Namespace(accumulate_grad_batches=1, amp_backend='native', amp_level='O2', auto_lr_find=False, auto_scale_batch_size=False, auto_select_gpus=False, benchmark=False, beta1=0.9, beta2=0.999, check_val_every_n_epoch=1, checkpoint_callback=True, default_root_dir=None, deterministic=False, distributed_backend=None, early_stop_callback=False, embedding_dim=32, eval_cutoff=tensor([100]), fast_dev_run=False, gpus=<function Trainer._gpus_arg_default at 0x7f766b94fdc0>, gradient_clip_val=0, learning_rate=0.1, limit_test_batches=1.0, limit_train_batches=1.0, limit_val_batches=1.0, log_gpu_memory=None, log_save_interval=100, logger=True, loss='logistic', max_epochs=1000, max_steps=None, min_epochs=1, min_steps=None, momentum=0.9, num_items=20720, num_nodes=1, num_processes=1, num_sanity_val_steps=2, num_users=138287, optimizer='sgd', overfit_batches=0.0, overfit_pct=None, precision=32, prepare_data_per_node=True, process_position=0, profiler=None, progress_bar_refresh_rate=1, reload_dataloaders_ev

In [8]:
model = ImplicitMatrixFactorization(args)

state_dict = th.load("../models/mf_example.pt")

# preprocessor = state_dict['preprocessor']
del state_dict['preprocessor']
state_dict['global_bias_idx'] = th.LongTensor([0])
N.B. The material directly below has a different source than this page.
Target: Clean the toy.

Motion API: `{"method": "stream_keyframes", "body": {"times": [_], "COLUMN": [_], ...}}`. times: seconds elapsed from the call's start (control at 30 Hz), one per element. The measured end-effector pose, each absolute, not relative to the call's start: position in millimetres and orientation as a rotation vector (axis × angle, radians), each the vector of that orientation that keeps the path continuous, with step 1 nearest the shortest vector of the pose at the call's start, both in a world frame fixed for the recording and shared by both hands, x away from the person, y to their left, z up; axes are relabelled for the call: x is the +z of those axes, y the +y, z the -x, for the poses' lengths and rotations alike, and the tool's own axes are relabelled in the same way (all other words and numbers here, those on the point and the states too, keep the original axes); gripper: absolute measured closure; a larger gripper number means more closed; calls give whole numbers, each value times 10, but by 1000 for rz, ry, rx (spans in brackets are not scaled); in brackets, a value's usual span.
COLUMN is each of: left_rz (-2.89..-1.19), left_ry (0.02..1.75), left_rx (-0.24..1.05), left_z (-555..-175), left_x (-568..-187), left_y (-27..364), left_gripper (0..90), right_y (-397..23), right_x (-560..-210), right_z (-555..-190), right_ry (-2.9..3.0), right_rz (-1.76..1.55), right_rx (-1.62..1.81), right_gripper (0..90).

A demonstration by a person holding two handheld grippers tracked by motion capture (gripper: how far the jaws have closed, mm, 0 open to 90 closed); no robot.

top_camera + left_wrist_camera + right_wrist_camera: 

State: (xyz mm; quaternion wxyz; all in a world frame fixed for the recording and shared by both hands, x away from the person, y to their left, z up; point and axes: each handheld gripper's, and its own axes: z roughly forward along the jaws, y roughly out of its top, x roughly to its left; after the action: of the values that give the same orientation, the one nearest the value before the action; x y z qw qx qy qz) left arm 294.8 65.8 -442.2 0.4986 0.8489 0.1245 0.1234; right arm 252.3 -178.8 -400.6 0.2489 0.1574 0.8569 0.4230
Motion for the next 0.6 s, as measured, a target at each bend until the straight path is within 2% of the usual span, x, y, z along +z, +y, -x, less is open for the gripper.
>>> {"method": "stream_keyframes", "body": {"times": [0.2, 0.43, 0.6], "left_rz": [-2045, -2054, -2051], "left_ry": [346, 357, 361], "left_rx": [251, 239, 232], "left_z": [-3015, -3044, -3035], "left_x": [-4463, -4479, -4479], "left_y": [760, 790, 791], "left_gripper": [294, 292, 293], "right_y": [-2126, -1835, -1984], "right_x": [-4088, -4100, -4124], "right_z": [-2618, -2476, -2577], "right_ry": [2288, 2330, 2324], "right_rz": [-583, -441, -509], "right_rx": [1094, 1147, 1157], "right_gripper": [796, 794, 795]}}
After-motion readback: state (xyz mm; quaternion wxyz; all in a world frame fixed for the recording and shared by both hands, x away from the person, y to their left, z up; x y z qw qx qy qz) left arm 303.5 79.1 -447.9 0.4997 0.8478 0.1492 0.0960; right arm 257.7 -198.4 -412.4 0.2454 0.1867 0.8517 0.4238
model.load_state_dict(state_dict)

<All keys matched successfully>

In [9]:
if th.cuda.is_available():
    model.cuda()
    
movielens_module.dataset.to_(device=model.device)

In [10]:
val_dataloader = movielens_module.val_dataloader(by_user=True)

In [11]:
train_dataloader = movielens_module.train_dataloader(by_user=True)

### Model

In [12]:
model_metrics = model.compute_validation_metrics(
    tqdm(val_dataloader),
    model.eval_predict,
)

100%|██████████| 1081/1081 [01:29<00:00, 12.12it/s]


In [13]:
print(f"Precision: {model_metrics['precision']:.4f}")
print(f"Recall: {model_metrics['recall']:.4f}")
print(f"NDCG: {model_metrics['ndcg']:.4f}")

Precision: 0.0163
Recall: 0.5125
NDCG: 0.2070


### ANN Search Indexing

In [14]:
import faiss

dim = model.hparams.embedding_dim
dim

32

In [15]:
item_vectors = np.array(model.item_embeddings.weight.cpu().data)

In [16]:
res = faiss.StandardGpuResources()

flat_config = faiss.GpuIndexFlatConfig()
flat_config.device = 0

# Create an index and add item vectors
start = time.perf_counter()

exact_index = faiss.GpuIndexFlatIP(res, dim, flat_config)  
exact_index.add(item_vectors)

end = time.perf_counter()

elapsed = (end - start) * 1000

print(f"Indexed: {exact_index.ntotal} items")
print(f"Elapsed: {elapsed:.4f} ms")

Indexed: 20720 items
Elapsed: 188.8579 ms


In [17]:
# Create an index for approximate search with product quantization

start = time.perf_counter()
res = faiss.StandardGpuResources()

approx_index = faiss.index_factory(dim, "IVF1024,PQ32", faiss.METRIC_INNER_PRODUCT)
cloner_options = faiss.GpuClonerOptions()

approx_index = faiss.index_cpu_to_gpu(res, 0, approx_index, cloner_options)

approx_index.train(item_vectors)
approx_index.add(item_vectors)

approx_index.nprobe = 30

end = time.perf_counter()

elapsed = (end - start) * 1000

print(f"Indexed: {approx_index.ntotal} items")
print(f"Elapsed: {elapsed:.4f} ms")

Indexed: 20720 items
Elapsed: 24339.9576 ms


### Bloom filters

In [18]:
train_dataloader.dataset.num_users

138287

In [19]:
bloom_filters = {}

for user_id in tqdm(range(train_dataloader.dataset.num_users)):
    interactions = train_dataloader.dataset[user_id]["interactions"].coalesce()    
    item_ids = interactions.indices()[1]
    
    bloom = pbf.BloomFilter(10, 0.1)
    bloom.update(item_ids)
        
    bloom_filters[user_id] = bloom

100%|██████████| 138287/138287 [00:54<00:00, 2532.60it/s]


### Pipeline

In [20]:
def pipeline_fn(pipeline):
    def pipeline_predict(user_ids, num_items):
        user_scores = []
        for user_id in user_ids:
            user_id = int(user_id.cpu().item())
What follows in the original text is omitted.